Plaintiffs filed a complaint seeking a refund of Social Security taxes. Those claims [776]*776were settled. Later, plaintiffs filed this motion, requesting attorneys’ fees and costs pursuant to section 7430 of the Internal Revenue Code (“I.R.C.”). 26 U.S.C. (“I.R.C”) § 7430. For the reasons discussed below, the court will deny plaintiffs’ motion.

I. BACKGROUND

From January to March 2003, plaintiff Theresa Whalen was employed by the Office of the Secretary of Defense and received compensation through the Defense Finance and Accounting Service Office A (“DFAS-A”). Pis.’ Am. Compl. ¶8, ECF No. 11. In March 2003, Ms. Whalen went to work for the Department of the Navy, where she was employed for the remainder of tax year 2003. Id. at ¶ 9. Ms. Whalen was compensated for her work with the Navy through DFAS Office B (“DFAS-B”). Id.

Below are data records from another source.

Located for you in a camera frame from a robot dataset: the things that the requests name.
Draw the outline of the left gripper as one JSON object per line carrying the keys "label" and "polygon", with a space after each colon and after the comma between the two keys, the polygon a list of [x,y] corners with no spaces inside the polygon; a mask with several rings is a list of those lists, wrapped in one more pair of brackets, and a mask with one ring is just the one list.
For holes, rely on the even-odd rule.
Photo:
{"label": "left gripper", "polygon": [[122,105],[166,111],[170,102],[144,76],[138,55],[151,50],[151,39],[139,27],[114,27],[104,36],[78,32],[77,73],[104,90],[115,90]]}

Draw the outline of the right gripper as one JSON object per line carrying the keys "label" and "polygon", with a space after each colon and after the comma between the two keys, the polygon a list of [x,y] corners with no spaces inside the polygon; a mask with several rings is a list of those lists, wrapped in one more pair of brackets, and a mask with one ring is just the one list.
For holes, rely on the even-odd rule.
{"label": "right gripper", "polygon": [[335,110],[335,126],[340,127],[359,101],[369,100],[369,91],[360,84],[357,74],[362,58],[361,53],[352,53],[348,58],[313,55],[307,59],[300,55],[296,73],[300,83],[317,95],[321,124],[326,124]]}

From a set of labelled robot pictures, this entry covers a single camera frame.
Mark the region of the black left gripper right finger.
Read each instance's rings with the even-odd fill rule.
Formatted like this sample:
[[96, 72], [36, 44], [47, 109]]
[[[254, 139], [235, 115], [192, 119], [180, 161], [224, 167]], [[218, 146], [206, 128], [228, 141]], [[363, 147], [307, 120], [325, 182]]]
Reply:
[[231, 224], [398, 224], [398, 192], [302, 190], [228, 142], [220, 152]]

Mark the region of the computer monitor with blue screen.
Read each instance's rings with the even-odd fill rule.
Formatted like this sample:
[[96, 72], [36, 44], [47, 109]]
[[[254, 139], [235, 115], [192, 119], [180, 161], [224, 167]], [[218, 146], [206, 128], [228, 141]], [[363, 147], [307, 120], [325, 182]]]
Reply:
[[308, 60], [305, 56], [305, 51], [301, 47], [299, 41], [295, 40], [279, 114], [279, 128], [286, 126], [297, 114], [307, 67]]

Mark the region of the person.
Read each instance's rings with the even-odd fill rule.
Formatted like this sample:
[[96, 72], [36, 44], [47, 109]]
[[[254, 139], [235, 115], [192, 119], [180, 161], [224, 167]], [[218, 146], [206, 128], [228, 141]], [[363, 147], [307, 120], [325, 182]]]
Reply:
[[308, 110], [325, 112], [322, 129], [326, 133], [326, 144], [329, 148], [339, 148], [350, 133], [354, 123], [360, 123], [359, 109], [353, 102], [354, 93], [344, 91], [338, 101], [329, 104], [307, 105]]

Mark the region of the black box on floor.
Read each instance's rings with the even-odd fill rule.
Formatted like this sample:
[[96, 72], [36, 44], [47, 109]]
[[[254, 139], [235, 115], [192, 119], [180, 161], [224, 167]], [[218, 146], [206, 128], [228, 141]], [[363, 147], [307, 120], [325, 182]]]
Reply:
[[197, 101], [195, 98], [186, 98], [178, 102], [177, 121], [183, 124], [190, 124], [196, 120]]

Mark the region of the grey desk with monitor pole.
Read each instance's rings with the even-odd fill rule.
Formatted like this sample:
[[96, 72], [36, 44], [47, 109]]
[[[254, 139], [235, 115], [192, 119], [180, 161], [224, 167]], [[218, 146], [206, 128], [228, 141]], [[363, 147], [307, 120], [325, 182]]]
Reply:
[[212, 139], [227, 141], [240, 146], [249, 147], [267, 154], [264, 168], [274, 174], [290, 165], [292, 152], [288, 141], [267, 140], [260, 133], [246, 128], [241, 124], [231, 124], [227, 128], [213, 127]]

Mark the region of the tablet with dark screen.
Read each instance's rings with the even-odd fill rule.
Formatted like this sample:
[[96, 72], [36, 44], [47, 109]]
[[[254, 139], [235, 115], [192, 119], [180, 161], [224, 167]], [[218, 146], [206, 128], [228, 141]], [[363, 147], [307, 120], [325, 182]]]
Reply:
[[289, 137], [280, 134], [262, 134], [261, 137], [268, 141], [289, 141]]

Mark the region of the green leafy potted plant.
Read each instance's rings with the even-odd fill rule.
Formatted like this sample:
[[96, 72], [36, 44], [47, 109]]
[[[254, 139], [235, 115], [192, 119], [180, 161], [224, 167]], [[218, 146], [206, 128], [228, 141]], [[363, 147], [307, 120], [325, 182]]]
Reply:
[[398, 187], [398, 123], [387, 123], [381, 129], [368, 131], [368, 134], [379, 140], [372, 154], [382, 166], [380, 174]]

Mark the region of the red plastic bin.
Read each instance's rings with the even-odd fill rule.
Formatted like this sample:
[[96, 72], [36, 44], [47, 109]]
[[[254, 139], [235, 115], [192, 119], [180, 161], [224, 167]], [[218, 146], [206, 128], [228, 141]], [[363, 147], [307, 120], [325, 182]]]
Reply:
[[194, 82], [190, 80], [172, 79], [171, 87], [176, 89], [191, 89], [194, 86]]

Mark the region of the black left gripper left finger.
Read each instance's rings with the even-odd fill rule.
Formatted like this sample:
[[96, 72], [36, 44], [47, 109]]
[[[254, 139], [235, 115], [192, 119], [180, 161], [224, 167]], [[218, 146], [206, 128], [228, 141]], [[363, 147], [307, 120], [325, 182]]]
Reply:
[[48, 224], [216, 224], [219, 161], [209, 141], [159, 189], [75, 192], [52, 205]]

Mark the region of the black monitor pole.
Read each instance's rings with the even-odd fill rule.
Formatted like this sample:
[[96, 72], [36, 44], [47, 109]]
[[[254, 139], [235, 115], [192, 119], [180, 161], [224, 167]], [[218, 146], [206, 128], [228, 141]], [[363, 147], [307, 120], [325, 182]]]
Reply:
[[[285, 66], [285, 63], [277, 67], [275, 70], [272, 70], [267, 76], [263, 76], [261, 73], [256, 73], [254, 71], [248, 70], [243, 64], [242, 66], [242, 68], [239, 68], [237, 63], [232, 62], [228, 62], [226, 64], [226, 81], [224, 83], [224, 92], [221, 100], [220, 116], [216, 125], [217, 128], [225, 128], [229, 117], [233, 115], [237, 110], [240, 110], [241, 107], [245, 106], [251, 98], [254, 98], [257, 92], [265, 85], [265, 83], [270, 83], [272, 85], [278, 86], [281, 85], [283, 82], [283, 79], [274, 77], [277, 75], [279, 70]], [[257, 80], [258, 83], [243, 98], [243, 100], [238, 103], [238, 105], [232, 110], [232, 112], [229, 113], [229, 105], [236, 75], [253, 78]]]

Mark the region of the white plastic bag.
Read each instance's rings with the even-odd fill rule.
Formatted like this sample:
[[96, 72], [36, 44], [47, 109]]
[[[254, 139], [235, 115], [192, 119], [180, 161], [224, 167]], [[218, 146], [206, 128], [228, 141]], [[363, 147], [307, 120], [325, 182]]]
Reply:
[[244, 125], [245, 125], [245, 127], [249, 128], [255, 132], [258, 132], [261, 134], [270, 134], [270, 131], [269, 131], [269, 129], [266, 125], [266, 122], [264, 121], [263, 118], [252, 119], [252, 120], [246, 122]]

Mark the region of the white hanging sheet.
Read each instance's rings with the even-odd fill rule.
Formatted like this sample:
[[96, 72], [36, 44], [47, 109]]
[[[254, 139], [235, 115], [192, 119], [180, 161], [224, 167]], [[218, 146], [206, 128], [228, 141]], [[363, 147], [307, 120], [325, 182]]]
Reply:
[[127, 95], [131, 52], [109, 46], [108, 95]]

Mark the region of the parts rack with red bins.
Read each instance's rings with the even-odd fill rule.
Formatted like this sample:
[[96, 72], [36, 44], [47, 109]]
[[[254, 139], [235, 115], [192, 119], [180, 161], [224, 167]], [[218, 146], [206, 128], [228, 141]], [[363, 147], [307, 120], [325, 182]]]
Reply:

In January 2004, DFAS provided Ms. Whalen with a consolidated W-2 for tax year 2003. Id. at ¶ 10. Ms. Whalen believed that this W-2 reported a withholding of Social Security taxes than was too high. Id. In February 2005, Ms. Whalen filed an amended return with the Internal Revenue Service (“IRS”), requesting a refund of $2,292.31. Id. at ¶ 10-11; Pl.’s Compl. Ex A, ECF No. 1. The IRS denied Ms. Whalen’s refund request, as well as her two subsequent requests to reconsider. Pis.’ Am. Compl. at ¶¶ 12,15,17.

In denying the second request to reconsider in 2007, the IRS sent Ms. Whalen a 105C Disallowance Letter,1 finalizing the denial of her refund. Id. at ¶ 17. After receiving the Disallowance Letter, Ms. Whalen contacted the Taxpayer Advocate Office in December 2007. Id. at ¶ 18. In January 2009, a Ms. Van Alen from the Taxpayer Advocate Office contacted Ms. Whalen by letter, in which it was stated that in this instance the IRS did not give the “complete explanation required when this situation occurs” and “had the IRS given you the complete instruction ... you would have been able to achieve your goal of retrieving [the refund].” Id. at ¶ 24; Pl.’s Compl. Ex. I. Ms. Van Allen also encouraged Ms. Whalen to “take this to tax [e]ourt.” Id.

On September 21, 2009, Ms. Whalen filed her original complaint with this court, seeking a refund of the alleged overpaid Social Security taxes. She then filed an amended complaint on December 22, 2009 that added her husband, Thomas Williams, as a necessary party and coplaintiff. On June 11, 2010, defendant tendered a refund cheek. Pis.’ Mot. Ex. 2; Def.’s Opp. at 2. The parties filed a joint stipulation of dismissal on July 8, 2010, Joint Stip. for Dismissal 1, ECF No. 17, and the complaint was dismissed pursuant to Rule 41(a)(1) of the Rules of the United States Court of Federal Claims (“RCFC”).

On September 27, 2010, plaintiffs filed a motion for the award of attorneys’ fees and costs in the amount of $5,777.80. Pis.’ Mot. ECF No. 18. Plaintiffs contend that they are the prevailing parties in the underlying tax-refund suit and are thus entitled to all reasonable litigation costs under I.R.C. § 7430. Id. at 1. Defendant opposes the motion, arguing that plaintiffs failed to establish that they exhausted administrative remedies and met other requirements of § 7430. Def.’s Opp. at 1, ECF No. 20.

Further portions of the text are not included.